Method: We propose a dual-path neural network inspired by the primate V1–MT visual pathway, jointly modeling first-order (luminance-based) and second-order (non-luminance-based) motion. The model is trained via natural-video self-supervision to spontaneously acquire second-order motion sensitivity. Key components include trainable motion-energy sensor arrays, a 3D CNN-based nonlinear preprocessor, and a recurrent graph network—collectively bypassing the brightness constancy constraint inherent in optical flow methods.

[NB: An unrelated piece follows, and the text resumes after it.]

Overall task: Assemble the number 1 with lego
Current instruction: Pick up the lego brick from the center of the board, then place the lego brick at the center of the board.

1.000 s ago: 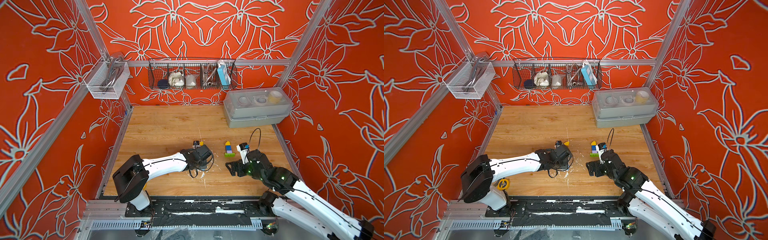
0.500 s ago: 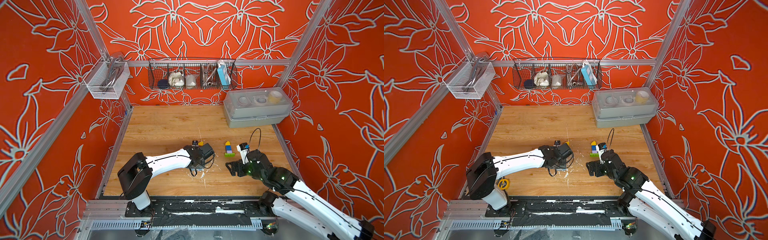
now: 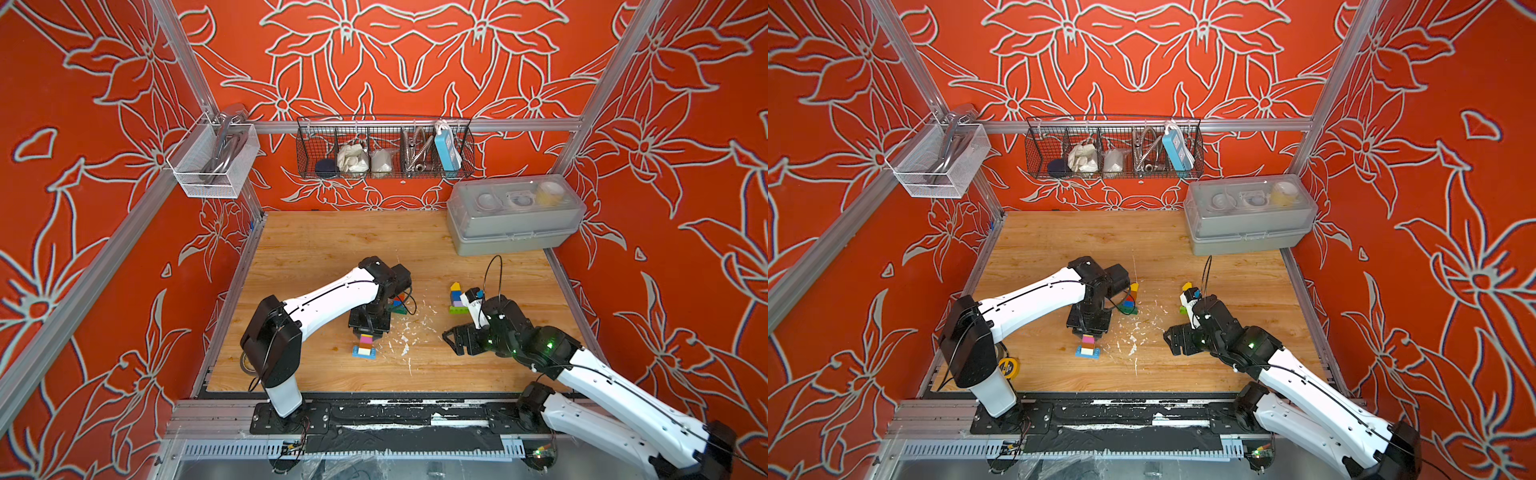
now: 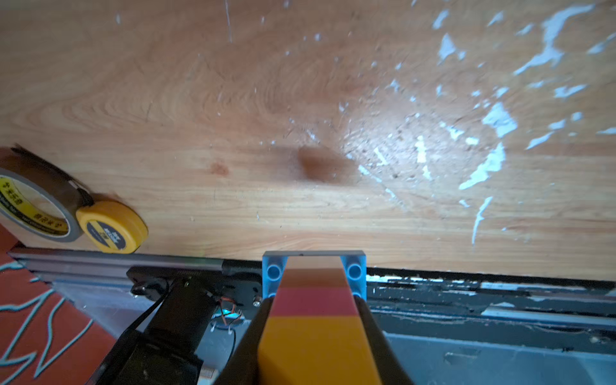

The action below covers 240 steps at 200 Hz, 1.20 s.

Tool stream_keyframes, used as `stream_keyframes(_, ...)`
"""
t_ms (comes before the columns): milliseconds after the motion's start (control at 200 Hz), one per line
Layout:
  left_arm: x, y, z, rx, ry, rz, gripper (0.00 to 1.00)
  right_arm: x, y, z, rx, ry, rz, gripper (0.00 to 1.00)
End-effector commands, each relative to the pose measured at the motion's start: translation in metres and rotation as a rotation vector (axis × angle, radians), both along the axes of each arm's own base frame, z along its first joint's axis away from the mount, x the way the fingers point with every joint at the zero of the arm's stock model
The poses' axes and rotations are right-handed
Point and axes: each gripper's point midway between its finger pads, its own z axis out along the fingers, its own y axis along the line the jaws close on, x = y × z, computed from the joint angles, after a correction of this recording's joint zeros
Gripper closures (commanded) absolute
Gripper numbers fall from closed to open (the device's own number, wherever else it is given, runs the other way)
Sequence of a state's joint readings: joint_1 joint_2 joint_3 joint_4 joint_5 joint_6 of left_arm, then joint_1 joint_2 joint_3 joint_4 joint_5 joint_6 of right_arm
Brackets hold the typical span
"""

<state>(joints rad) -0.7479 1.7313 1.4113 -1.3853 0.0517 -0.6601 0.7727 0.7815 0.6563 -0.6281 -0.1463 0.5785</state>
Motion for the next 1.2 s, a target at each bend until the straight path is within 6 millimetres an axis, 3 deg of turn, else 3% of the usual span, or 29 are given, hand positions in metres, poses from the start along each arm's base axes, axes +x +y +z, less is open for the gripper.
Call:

Results: Evaluated on a novel multi-material motion video dataset, our model replicates human psychophysical and neurophysiological motion perception properties. It significantly improves motion estimation robustness and accuracy under challenging non-Lambertian conditions—including specular highlights and complex textural variations—demonstrating superior generalization beyond conventional luminance-driven approaches.
📝 Abstract
Our research aims to develop machines that learn to perceive visual motion as do humans. While recent advances in computer vision (CV) have enabled DNN-based models to accurately estimate optical flow in naturalistic images, a significant disparity remains between CV models and the biological visual system in both architecture and behavior. This disparity includes humans' ability to perceive the motion of higher-order image features (second-order motion), which many CV models fail to capture because of their reliance on the intensity conservation law. Our model architecture mimics the cortical V1-MT motion processing pathway, utilizing a trainable motion energy sensor bank and a recurrent graph network. Supervised learning employing diverse naturalistic videos allows the model to replicate psychophysical and physiological findings about first-order (luminance-based) motion perception. For second-order motion, inspired by neuroscientific findings, the model includes an additional sensing pathway with nonlinear preprocessing before motion energy sensing, implemented using a simple multilayer 3D CNN block. When exploring how the brain acquired the ability to perceive second-order motion in natural environments, in which pure second-order signals are rare, we hypothesized that second-order mechanisms were critical when estimating robust object motion amidst optical fluctuations, such as highlights on glossy surfaces. We trained our dual-pathway model on novel motion datasets with varying material properties of moving objects. We found that training to estimate object motion from non-Lambertian materials naturally endowed the model with the capacity to perceive second-order motion, as can humans. The resulting model effectively aligns with biological systems while generalizing to both first- and second-order motion phenomena in natural scenes.